Puis ils te parlent de leur pension d’anciens joueurs de la LNH, qui est tellement petite, et ils te disent qu’ils n’ont aucun soin de santé.

J’entends ces histoires et ça me met en colère. Ce n’est pas correct.

La LNH aurait facilement pu créer un programme offrant des soins de santé abordables et décents aux anciens joueurs. Elle aurait pu faire plus pour leurs pensions.

Pourquoi ne l’a-t-elle pas fait ? Parce qu’à mon avis, elle ne se soucie pas de la santé, de la sécurité et de l’avenir des joueurs si ça lui coûte le moindre dollar. Elle fait le strict minimum pour s’en tirer, et c’est mal.

Je ne dirai jamais à un joueur comment se comporter sur la glace. S’il a des questions, il peut venir m’en parler et je pourrai ensuite avoir une conversation avec lui. J’aime mieux que ça vienne de lui. Je ne vais pas amorcer la discussion au sujet de la manière de jouer.

Ce que je fais toujours, par contre, c’est que je parle en long et en large à mes joueurs de leur propre santé.

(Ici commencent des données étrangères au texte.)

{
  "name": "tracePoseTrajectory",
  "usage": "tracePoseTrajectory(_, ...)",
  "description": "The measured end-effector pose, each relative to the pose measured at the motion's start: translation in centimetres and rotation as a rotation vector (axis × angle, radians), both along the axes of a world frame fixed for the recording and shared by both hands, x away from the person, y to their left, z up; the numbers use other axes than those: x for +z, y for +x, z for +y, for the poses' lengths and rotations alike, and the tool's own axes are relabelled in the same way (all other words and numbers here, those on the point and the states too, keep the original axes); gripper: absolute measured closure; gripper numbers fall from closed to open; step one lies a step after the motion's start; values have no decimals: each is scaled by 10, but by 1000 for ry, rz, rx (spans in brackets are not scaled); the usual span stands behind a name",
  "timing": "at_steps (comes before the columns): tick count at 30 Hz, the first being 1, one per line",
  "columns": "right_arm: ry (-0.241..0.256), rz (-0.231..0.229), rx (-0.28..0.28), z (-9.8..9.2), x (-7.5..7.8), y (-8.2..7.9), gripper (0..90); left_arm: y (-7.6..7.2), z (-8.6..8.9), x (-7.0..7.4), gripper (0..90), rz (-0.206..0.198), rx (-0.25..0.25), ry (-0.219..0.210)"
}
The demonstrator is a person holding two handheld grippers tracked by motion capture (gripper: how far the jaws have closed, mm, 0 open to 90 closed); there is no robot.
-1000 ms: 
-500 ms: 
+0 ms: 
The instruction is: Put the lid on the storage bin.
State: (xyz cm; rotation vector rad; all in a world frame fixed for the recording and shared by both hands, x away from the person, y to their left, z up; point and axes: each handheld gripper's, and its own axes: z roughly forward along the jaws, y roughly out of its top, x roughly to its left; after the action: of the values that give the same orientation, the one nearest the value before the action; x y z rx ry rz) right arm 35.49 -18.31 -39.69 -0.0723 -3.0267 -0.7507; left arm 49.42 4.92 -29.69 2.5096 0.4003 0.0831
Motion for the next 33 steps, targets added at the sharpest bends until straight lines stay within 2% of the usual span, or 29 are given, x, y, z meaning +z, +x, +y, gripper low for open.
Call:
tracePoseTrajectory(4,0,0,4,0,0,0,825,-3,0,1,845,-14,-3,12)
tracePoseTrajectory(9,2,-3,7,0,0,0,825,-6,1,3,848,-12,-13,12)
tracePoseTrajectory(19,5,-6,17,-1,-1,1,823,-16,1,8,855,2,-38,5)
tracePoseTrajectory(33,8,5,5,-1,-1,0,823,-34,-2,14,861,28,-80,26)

Comment prendre bien soin d’eux, comment bien s’entraîner dès maintenant, comment bien manger dès maintenant, comment bien dormir dès maintenant.

Je fais le pari que si un joueur adopte un bon style de vie tôt dans sa vie, il le gardera tout au long de sa carrière, et même au moment de sa retraite.

Cet été, j’ai eu l’occasion de revoir plusieurs de mes anciens clients à des tournois de golf caritatifs un peu partout. Je suis fier de dire que plusieurs d’entre eux sont encore très actifs. Ils sont en excellente forme et on pourrait presque croire qu’ils seraient encore en mesure de jouer.

Plusieurs d’entre eux ont de jeunes familles, leurs enfants grandissent vite, et j’aime les voir profiter de la vie.

Le problème est que je vois aussi l’autre côté de la médaille. Les anciens athlètes qui vivent chaque jour avec les effets de coups à la tête reçus tout au long de leur carrière. C’est pour eux que je ne baisserai jamais les bras.